Tue May 5 18:02:11 BST 2020

https://bugs.libre-soc.org/show_bug.cgi?id=208

--- Comment #53 from Luke Kenneth Casson Leighton <lkcl at lkcl.net> ---
(In reply to Michael Nolan from comment #52)
> (In reply to Luke Kenneth Casson Leighton from comment #50)
> > btw 12 stages is too many, because we need a minimum of one FunctionUnit
> > "managing" (matching up) source operands and results.
> > 
> > each extra Function Unit added creates an Order N^2 increase in the overall
> > size of the Dependency Matrices.
> > 
> > so - and i don't mean right now - if this can be either:
> > 
> > * cut into two separate pipelines (partial data fed back as a micro-op)
> > * number of combinatorial blocks increased to 5 or 6
> > 
> > we stand a chance of keeping the FU count down (8 is ok).
> > 
> > have to think that through carefully, how to do micro-ops.
> 
> Sure. I don't know about splitting it up into multiple uops,

neither do i at the moment!  i think i might have got confused about
sharing the MUL unit with FPMUL.

>  but reducing
> the number of stages is pretty easy. I added a parameter to the module
> called rounds_per_stage which governs how many cordic rounds go in each
> pipeline stage. Increasing that number will decrease the number of pipeline
> stages.

fantastic, that's exactly the kind of parameterisation _we_ need,
however as a general-purpose IEEE754 FP library, it's exactly
the kind of parameterisation that other _users_ need :)

> 
> (In reply to Luke Kenneth Casson Leighton from comment #51)
> > the other option:
> > 
> > keep the long pipeline lengths: we *know* that there's more stages than
> > there are FUs, and that's just "tough luck".  we know that with only
> > 8 FUs and 12 pipeline stages, 4 of those at any one time will run
> > empty, and we just... live with that.
> 
> I was going to ask if we could do something like this. Since I don't think
> the cordic will be used *that* often, this seems like a reasonable thing to
> do.

yehyeh.

ok what else can we throw in here?  LOG1P is probably a good thing to try

this is a great explanation:
http://www.mclenegan.com/public/thesis.pdf

section 4.4.1 explains "rotation mode"

however we also need *vector* mode (4.4.2)

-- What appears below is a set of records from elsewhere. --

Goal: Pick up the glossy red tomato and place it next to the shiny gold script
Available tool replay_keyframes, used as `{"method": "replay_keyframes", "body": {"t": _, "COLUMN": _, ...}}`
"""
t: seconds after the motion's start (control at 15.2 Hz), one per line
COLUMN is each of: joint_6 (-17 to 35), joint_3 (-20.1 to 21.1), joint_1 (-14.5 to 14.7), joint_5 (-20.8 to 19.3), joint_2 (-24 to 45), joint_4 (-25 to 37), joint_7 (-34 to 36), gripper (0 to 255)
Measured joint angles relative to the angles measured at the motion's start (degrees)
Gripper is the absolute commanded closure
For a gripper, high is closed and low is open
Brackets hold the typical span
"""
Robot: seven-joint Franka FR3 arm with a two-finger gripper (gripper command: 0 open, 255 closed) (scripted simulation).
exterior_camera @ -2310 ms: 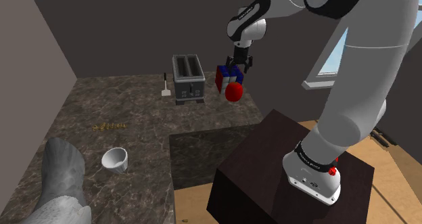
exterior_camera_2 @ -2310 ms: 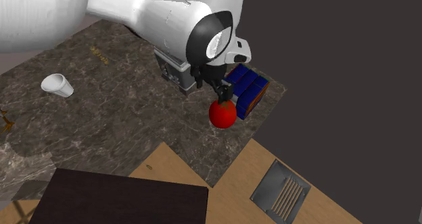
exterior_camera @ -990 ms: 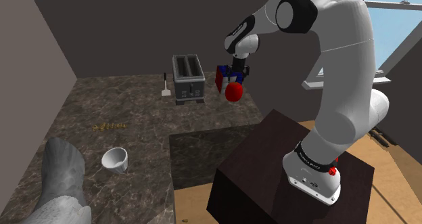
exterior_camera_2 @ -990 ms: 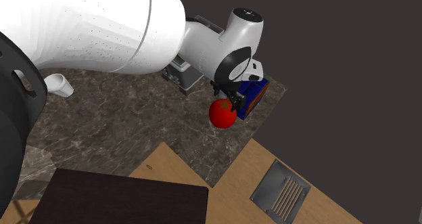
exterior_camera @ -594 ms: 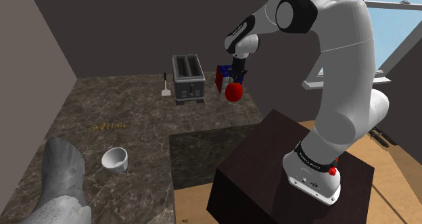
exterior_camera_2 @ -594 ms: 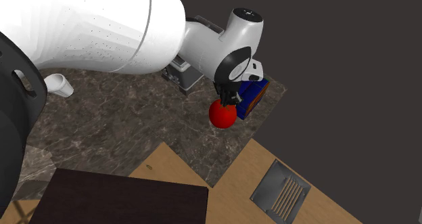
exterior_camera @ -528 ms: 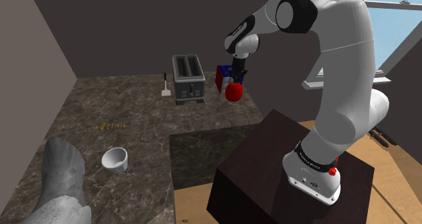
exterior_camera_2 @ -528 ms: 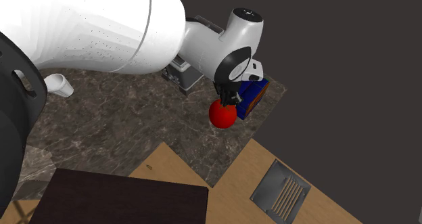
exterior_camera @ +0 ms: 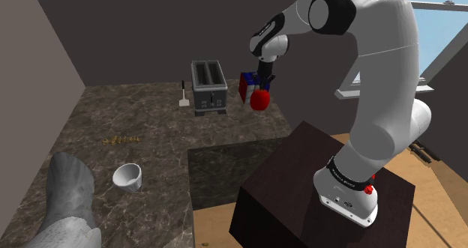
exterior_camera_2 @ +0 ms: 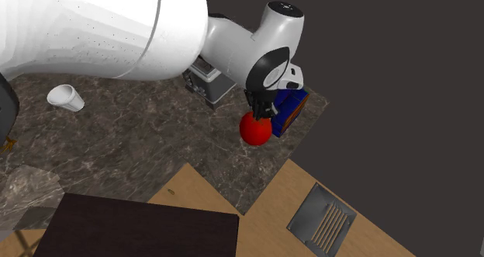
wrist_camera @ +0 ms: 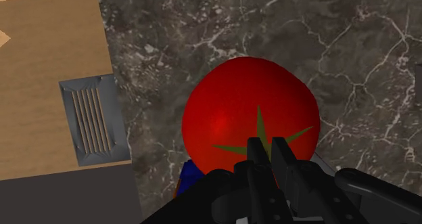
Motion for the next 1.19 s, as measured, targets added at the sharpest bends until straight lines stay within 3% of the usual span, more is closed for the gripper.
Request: {"method": "replay_keyframes", "body": {"t": 1.19, "joint_6": -9.69, "joint_3": -1.86, "joint_1": 1.24, "joint_5": -2.82, "joint_2": -8.95, "joint_4": 0.98, "joint_7": 1.75, "gripper": 255}}
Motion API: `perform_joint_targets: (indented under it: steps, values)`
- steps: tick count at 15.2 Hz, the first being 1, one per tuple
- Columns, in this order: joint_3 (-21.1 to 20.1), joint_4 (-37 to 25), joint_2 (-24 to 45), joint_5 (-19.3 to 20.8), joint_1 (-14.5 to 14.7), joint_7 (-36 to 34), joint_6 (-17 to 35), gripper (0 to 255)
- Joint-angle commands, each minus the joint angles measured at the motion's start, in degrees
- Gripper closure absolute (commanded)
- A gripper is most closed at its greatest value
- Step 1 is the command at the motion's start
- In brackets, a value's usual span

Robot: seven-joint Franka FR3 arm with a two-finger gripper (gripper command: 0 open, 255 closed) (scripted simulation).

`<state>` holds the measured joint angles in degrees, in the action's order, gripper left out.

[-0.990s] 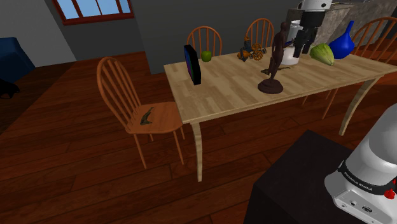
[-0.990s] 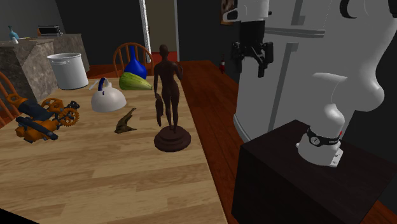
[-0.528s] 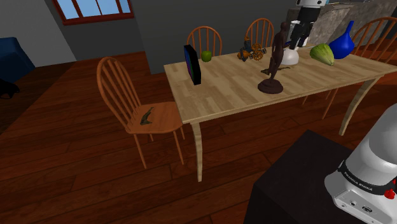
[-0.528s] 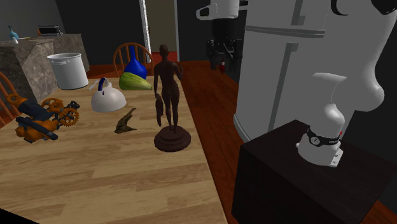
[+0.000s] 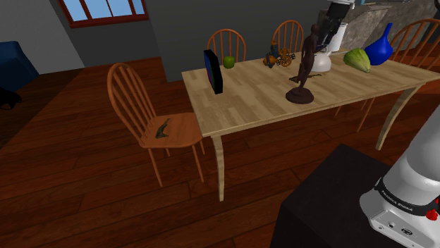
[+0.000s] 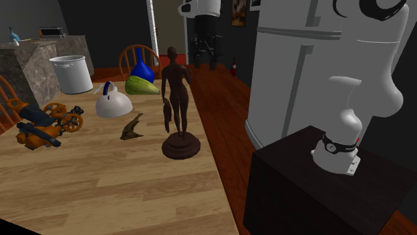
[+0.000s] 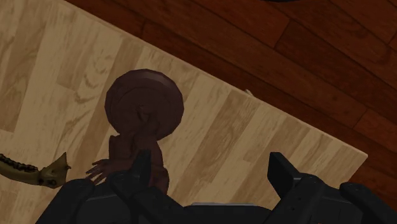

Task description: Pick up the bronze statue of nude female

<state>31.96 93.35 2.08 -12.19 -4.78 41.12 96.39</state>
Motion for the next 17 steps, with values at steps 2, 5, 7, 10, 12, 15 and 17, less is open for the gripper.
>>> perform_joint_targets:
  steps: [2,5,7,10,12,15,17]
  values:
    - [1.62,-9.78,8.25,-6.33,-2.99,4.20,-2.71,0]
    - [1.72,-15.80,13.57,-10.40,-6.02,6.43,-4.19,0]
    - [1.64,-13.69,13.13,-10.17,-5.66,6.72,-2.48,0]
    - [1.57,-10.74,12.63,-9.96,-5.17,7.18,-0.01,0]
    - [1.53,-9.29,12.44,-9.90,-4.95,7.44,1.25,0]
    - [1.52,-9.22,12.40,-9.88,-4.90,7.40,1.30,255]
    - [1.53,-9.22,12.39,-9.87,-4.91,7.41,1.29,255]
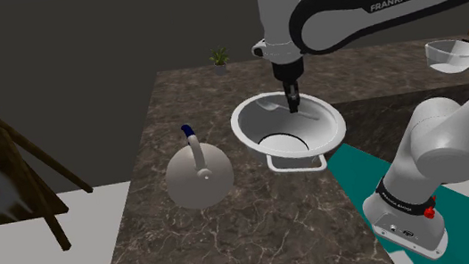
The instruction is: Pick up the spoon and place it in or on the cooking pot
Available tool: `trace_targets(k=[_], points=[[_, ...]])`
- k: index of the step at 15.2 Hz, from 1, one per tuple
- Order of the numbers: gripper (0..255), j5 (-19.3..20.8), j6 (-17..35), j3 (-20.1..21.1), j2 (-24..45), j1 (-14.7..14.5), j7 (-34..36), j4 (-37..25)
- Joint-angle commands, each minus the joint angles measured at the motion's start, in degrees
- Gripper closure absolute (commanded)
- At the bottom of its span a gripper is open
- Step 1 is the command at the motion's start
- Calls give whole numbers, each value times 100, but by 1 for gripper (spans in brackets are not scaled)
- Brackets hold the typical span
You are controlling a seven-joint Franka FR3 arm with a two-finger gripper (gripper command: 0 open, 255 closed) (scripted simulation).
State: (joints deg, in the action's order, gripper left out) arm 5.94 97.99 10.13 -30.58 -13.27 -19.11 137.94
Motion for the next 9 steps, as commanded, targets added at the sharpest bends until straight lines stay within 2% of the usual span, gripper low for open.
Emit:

i know - somewhere - i've seen a python implementation of vector mode.
it also specified, as you can see, the three other modes: circular,
linear, hyperbolic.

ah!  i know why we want to keep the two answers: see p39 of that
thesis: you can use them (with some post-processing) to do
tan.

also, see circular-vectoring mode, it ends up computing the
normal distance and... and the angle?  ohh, that's for... darn
what was it... it's for arcs.  there's a name for this... sorry
i forget what it's called right now.

https://www.ijert.org/vhdl-implementation-of-cordic-algorithm-for-wireless-lan

this version, p14, explains much clearer that "rotate" mode goes
by angle and computes x,y

"vector" mode the vector is rotated to be flat against the x-axis,
recording the angle (Z) needed to do so.

this one is a survey of CORDIC algorithms:
http://www.ee.ic.ac.uk/pcheung/teaching/ee3_DSD/crdcsrvy.pdf

it shows - *briefly* - how to use them to do different things, but
it also, by being a survey, has some really useful insights into
various optimisations.

so can i suggest, first adding the infrastructure back in to allow
cancellation and operations (ctx), then see if you can add one extra
"mode" (the m=-1, m=0, m=1 thing seems trivial which will give the
circular, linear and hyperbolic modes, respectively).

"circular" mode is covered with the output being SIN/COS.

ah ha!  here's a useful suite of implementations (annoyingly being
in jupiter)
https://github.com/suyashmahar/cordic-algorithm-python/blob/master/cordic_implementation.ipynb

extractign the two modes:

circular = 1
linear = 0
hyperbolic = -1

def ROM_lookup(iteration, coordinate):
    if (coordinate == circular):
        return math.degrees(math.atan(2**(-1*iteration)))
    elif (coordinate == linear):
        return 2**(-1*iteration)
    elif (coordinate == hyperbolic):
        return (math.atanh(2**(-1*iteration)))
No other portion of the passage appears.